**What the task requires:** Report every line below that carries the word "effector".

>>>

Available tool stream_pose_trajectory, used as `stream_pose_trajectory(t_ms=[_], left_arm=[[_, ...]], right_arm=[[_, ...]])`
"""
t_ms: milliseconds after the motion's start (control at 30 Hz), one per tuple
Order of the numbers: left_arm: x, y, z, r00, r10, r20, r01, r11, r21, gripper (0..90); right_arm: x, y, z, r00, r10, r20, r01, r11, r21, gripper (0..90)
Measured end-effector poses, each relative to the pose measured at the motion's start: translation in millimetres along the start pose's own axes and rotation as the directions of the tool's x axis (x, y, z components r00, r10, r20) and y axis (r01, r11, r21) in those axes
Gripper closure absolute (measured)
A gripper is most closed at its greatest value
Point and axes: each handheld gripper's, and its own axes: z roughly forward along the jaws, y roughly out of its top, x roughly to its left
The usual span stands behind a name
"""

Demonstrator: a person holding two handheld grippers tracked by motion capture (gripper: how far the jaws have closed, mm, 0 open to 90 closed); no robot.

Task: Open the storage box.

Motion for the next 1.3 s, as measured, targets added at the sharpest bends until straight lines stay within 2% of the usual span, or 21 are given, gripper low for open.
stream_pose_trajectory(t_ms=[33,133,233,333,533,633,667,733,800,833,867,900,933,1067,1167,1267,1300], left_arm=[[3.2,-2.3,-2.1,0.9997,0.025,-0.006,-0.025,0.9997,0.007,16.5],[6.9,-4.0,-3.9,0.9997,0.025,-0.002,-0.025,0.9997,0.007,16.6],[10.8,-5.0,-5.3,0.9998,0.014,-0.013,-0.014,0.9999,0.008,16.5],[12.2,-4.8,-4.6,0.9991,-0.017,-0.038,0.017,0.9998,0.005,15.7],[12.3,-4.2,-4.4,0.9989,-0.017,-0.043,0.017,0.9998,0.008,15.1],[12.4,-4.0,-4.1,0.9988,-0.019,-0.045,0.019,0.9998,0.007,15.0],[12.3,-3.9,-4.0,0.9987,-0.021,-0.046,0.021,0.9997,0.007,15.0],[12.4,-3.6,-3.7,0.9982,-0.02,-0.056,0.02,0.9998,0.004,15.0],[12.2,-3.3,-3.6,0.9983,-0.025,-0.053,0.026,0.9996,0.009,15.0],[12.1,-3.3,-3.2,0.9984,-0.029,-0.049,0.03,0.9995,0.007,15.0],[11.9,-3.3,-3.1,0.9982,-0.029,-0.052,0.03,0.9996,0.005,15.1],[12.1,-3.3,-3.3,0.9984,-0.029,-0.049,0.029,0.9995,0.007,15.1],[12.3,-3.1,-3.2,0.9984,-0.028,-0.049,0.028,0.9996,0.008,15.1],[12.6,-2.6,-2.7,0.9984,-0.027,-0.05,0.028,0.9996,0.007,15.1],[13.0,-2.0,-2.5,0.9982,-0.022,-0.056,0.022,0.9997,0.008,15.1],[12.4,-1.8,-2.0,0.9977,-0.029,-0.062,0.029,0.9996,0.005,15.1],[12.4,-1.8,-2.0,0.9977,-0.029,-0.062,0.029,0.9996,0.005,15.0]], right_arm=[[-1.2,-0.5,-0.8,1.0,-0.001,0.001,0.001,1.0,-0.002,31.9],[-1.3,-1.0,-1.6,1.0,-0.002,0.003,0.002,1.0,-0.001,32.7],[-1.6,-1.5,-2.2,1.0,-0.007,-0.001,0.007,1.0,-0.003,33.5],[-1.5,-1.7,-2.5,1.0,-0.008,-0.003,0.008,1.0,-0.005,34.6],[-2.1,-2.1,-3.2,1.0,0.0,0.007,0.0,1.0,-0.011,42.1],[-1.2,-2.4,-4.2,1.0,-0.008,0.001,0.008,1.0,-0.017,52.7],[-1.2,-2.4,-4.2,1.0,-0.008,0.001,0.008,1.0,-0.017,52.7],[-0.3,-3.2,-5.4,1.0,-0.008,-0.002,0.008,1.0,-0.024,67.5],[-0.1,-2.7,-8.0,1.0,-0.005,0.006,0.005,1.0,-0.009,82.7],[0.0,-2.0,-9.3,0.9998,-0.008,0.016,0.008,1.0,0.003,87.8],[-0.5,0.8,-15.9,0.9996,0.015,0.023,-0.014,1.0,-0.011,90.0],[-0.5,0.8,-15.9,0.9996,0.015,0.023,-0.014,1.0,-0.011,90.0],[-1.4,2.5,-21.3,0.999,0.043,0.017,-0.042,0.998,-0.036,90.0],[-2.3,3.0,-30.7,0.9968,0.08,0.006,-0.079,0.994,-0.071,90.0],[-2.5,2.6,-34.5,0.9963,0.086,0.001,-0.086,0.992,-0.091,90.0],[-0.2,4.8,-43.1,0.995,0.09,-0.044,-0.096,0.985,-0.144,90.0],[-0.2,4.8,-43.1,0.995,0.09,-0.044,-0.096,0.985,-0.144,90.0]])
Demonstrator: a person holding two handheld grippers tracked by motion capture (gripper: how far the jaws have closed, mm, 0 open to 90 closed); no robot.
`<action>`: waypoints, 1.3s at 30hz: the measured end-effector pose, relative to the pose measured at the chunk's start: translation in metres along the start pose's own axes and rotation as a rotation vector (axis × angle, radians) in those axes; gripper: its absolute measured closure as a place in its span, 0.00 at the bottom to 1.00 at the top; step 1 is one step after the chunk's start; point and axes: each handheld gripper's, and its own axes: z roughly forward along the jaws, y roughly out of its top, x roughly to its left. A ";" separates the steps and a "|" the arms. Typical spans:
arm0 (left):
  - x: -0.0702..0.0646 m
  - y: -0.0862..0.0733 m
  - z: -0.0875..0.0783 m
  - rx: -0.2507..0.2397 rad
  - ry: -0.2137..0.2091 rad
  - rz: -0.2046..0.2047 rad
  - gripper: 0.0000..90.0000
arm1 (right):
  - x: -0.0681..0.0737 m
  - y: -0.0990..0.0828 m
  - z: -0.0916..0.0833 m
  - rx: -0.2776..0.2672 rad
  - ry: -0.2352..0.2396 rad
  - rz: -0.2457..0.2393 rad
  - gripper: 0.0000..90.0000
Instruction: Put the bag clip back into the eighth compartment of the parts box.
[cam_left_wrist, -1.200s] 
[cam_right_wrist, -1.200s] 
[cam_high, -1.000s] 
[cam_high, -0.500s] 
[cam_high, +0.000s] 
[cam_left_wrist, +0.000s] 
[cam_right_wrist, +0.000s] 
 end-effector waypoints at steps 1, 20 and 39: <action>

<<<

**Answer for this exercise:**
Measured end-effector poses, each relative to the pose measured at the motion's start: translation in millimetres along the start pose's own axes and rotation as the directions of the tool's x axis (x, y, z components r00, r10, r20) and y axis (r01, r11, r21) in those axes
`<action>`: waypoints, 1.3s at 30hz: the measured end-effector pose, relative to the pose measured at the chunk's start: translation in metres along the start pose's own axes and rotation as a rotation vector (axis × angle, radians) in those axes; gripper: its absolute measured closure as a place in its span, 0.00 at the bottom to 1.00 at the top; step 1 is one step after the chunk's start; point and axes: each handheld gripper's, and its own axes: z roughly forward along the jaws, y roughly out of its top, x roughly to its left. A ";" separates the steps and a "|" the arms. Typical spans:
 end-effector waypoints at steps 1, 20 and 39: <action>

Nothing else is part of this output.